The director talked about the various ways in which he matched text with character and location. Sometimes it was about finding a contemporary analogue — the hyperspeed of online trading with futurism, for example. And sometimes it was pairing opposites, with a traditional nuclear family reciting Claes Oldenburg’s funny and profane “I Am for an Art …” at dinnertime prayer. “You put two elements together that aren’t necessarily friends and then you see what the chemistry does,” he said. Rosefeldt admitted that of all of the texts, he felt most closely aligned with Jim Jarmusch’s ironically titled “Golden Rules of Filmmaking.” Jarmusch’s slogan “Nothing Is Original,” as well as the notion that all art borrows from other art, is a useful guide to “the basic spirit of the entire thing,” he said of Manifesto, “and of life itself.”

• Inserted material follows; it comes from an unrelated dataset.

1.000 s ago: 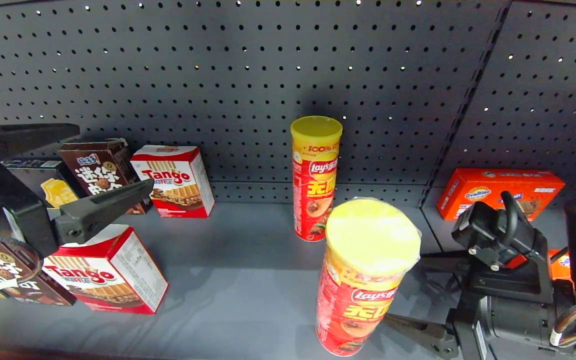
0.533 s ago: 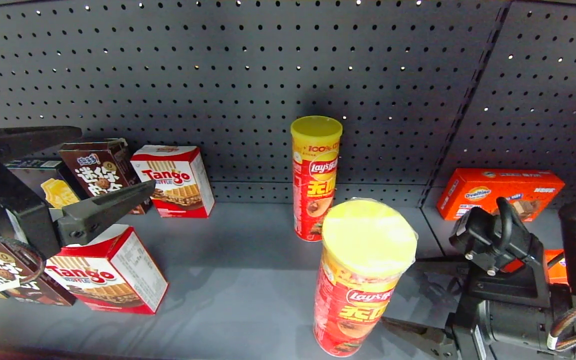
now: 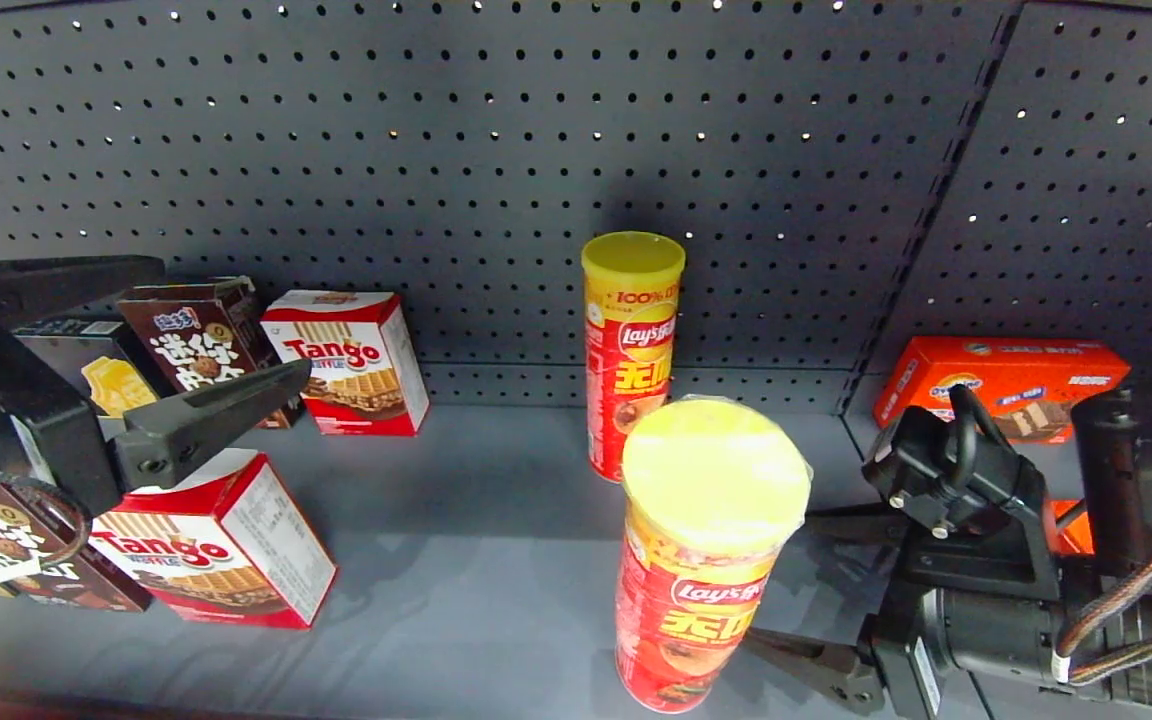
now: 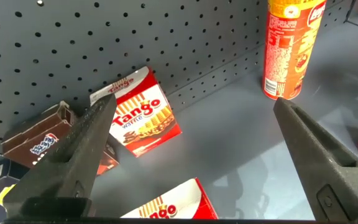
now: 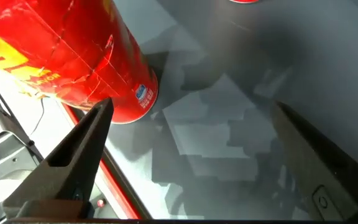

The New Radical: Exploring the World of Internet Anarchists

As could be expected, one of the most incendiary films of the Festival made for a fascinating piece of post-screening theater. U.S. Documentary Competition candidate The New Radical surveys a new generation of internet vanguards, particularly the savvy, now-28 year-old provocateur Cody Wilson, notorious for making plans for “The Liberator” 3D printable gun available for download, as well as for co-founding Dark Wallet, a bank-skirting Bitcoin app that allows users to make transactions out of sight.

After the screening, director Adam Bhala Lough was joined by co-editor Alex Lee Moyer and Cody Wilson himself, who effortlessly seized the spotlight and expounded upon views of the internet that alternated between idealistic and apocalyptic. After bizarrely fielding questions about his favorite books and recommended places to visit in the Washington, D.C., area, he was finally outright asked what he’s trying to accomplish with his government-goading libertarian initiatives.

“With 3D-printed guns, we really believe that the internet means that one day you’re going to be able to download a gun,” he said. “It was like a proof of concept. So the materials are inadequate — so what? Give us a little time. I never wanted to be just the guy that put the gun online; I just believe in this alternative method of politics.

I believe that in order to create right now we must destroy.”

Lough said it’s a question he posed many, many times throughout the making of the film. “What’s the end goal? They were never able to succinctly illustrate it for me,” he said, which he attributed to the youth of Wilson and his associates. “When we started, Cody was like 24. He’s still figuring his shit out. So to a certain degree, he created this monster, The Liberator specifically, and had to figure out along the way, what is the goal?”

Wilson was asked a series of hypothetical questions, such as his comfort with disseminating nuclear plans and making guns downloadable for children, each resulting in a kind of Socratic exchange regarding access, freedom, and inevitability.

“Isn’t it the purpose of government to protect its citizens?” one woman from the audience asked.

“I think the purpose of this government is to secure the liberties of those governed,” Wilson responded.

“That sounds the same to me,” the woman said.

“We can disagree,” he said.

“You have to stick to your principles,” Lough said. “Freedom of information, free speech, is so vital that in this case, no matter how ugly it sounds — and I don’t want my kids going onto the Internet printing guns, and I won’t let them — but I still think we need the right to be able to make those choices for ourselves. I’ll stand by that, and I stood by that in making this film.”